Stored items
:::::

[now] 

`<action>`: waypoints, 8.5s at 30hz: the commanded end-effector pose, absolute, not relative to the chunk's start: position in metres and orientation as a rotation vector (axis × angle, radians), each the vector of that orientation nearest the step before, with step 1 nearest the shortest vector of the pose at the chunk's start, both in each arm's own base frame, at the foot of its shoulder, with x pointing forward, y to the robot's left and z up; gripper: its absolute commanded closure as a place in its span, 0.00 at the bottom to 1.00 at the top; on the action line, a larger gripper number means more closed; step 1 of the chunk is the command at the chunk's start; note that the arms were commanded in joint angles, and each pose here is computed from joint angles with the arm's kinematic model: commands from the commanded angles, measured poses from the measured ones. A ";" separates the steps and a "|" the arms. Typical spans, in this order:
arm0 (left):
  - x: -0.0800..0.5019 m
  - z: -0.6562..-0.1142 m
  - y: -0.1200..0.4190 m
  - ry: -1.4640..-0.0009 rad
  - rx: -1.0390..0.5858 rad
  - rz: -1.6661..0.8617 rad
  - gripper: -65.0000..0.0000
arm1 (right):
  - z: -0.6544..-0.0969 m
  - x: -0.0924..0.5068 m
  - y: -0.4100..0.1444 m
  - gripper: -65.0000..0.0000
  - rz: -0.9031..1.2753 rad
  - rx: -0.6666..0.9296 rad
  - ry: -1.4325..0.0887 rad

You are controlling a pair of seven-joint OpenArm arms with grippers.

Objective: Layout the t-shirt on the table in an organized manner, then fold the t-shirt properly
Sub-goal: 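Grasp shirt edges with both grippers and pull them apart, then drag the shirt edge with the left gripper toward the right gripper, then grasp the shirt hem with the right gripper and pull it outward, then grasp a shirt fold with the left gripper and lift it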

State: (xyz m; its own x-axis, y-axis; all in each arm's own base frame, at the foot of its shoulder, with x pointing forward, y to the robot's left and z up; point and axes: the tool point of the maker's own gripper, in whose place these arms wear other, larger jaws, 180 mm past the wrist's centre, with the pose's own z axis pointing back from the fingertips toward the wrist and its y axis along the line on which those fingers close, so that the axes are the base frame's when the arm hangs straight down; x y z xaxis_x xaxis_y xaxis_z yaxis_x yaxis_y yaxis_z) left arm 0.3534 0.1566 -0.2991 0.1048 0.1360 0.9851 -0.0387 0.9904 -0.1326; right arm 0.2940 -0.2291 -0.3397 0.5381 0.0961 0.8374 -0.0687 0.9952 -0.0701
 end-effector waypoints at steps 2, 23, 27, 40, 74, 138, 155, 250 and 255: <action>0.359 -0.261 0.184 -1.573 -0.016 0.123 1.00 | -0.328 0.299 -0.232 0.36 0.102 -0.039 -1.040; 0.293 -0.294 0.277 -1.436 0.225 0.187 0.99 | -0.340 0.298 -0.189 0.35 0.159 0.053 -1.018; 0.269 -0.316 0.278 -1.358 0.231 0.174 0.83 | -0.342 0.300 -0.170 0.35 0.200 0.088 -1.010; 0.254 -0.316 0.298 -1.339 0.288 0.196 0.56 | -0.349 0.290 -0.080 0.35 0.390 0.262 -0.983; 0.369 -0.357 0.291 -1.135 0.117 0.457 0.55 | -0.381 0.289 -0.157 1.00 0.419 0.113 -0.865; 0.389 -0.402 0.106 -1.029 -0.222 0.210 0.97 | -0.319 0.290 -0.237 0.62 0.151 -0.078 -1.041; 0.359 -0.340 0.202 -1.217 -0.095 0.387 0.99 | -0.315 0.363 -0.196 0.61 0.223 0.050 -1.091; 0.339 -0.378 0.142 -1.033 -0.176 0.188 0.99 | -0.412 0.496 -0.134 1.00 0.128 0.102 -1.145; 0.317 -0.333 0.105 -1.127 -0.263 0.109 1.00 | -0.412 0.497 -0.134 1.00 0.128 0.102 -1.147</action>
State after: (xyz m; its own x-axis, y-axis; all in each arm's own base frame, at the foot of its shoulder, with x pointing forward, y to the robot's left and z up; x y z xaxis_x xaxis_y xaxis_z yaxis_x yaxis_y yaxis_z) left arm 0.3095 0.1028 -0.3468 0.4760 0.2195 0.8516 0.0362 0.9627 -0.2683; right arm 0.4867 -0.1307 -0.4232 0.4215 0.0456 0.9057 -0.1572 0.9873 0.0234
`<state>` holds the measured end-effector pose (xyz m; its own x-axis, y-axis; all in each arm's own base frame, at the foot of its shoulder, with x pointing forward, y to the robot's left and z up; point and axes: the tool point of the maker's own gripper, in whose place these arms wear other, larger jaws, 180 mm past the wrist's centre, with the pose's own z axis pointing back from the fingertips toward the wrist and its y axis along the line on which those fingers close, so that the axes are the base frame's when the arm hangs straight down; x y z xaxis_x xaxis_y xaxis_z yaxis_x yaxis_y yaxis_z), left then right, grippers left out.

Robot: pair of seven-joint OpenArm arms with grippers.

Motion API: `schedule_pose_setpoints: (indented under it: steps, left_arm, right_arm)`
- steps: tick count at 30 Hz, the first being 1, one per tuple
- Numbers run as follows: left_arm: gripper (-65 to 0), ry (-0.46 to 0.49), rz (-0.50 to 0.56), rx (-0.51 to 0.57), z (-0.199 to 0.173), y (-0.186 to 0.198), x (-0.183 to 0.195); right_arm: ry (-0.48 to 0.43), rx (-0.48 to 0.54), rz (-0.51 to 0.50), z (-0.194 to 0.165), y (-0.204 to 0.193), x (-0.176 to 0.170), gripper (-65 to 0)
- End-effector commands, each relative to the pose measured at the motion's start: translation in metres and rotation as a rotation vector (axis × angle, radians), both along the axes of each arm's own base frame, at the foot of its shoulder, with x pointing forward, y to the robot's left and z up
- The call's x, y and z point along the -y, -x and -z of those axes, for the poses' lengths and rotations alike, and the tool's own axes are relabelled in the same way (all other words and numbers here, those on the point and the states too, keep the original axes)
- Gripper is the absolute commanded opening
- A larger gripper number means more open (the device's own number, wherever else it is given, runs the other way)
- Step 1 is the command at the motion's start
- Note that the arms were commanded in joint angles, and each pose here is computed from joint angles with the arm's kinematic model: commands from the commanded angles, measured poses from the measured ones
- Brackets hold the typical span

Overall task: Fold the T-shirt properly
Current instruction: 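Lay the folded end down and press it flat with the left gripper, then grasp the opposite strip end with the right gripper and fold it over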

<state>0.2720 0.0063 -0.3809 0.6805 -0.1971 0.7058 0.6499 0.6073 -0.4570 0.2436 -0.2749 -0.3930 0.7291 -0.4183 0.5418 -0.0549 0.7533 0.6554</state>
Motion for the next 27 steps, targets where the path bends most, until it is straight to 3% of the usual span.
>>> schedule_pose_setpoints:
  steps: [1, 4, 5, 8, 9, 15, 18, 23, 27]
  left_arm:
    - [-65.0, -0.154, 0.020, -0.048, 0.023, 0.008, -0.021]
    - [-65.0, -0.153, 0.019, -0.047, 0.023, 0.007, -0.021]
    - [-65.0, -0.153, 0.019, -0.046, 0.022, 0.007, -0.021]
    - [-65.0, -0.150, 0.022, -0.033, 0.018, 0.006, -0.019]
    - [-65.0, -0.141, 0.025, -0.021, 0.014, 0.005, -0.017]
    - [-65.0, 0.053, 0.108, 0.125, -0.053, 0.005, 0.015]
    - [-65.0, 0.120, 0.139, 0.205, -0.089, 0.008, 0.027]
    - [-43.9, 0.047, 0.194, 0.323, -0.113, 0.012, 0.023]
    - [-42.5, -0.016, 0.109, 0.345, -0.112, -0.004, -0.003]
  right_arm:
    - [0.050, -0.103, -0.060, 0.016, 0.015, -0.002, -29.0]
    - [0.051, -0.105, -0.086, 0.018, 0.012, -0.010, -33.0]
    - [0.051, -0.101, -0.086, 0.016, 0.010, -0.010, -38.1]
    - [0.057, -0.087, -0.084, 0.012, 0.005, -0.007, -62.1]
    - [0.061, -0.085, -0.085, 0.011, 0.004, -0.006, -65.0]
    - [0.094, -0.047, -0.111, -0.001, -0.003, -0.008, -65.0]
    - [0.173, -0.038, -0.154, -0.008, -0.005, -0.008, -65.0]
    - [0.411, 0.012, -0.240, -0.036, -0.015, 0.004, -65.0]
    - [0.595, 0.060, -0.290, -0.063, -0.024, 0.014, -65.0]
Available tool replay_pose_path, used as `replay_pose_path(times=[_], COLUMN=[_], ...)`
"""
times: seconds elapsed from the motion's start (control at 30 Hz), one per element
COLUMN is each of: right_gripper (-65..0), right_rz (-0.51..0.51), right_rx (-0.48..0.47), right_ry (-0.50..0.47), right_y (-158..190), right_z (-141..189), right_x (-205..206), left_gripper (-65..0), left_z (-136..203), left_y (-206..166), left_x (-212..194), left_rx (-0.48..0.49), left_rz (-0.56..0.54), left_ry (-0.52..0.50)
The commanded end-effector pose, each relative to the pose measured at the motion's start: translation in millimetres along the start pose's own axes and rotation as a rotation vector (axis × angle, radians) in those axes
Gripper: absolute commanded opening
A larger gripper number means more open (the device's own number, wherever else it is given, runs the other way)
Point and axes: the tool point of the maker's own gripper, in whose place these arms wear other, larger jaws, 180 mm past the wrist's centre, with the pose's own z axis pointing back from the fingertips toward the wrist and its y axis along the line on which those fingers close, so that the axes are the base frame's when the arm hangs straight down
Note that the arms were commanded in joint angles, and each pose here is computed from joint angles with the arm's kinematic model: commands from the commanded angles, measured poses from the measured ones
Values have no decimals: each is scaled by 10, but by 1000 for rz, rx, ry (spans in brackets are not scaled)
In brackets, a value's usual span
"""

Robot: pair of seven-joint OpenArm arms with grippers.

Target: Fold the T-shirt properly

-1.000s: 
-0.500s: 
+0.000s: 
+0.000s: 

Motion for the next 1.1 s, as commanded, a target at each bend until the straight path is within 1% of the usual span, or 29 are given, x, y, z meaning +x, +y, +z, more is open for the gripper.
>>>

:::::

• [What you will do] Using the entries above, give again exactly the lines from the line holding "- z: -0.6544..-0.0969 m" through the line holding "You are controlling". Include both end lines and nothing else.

• [Written response]
  - z: -0.6544..-0.0969 m
  - x: -0.0924..0.5068 m
  - y: -0.4100..0.1444 m
  - gripper: -65.0000..0.0000
  - rz: -0.9031..1.2753 rad
  - rx: -0.6666..0.9296 rad
  - ry: -1.4325..0.0887 rad

You are controlling a pair of seven-joint OpenArm arms with grippers.

That concludes the output for this exercise.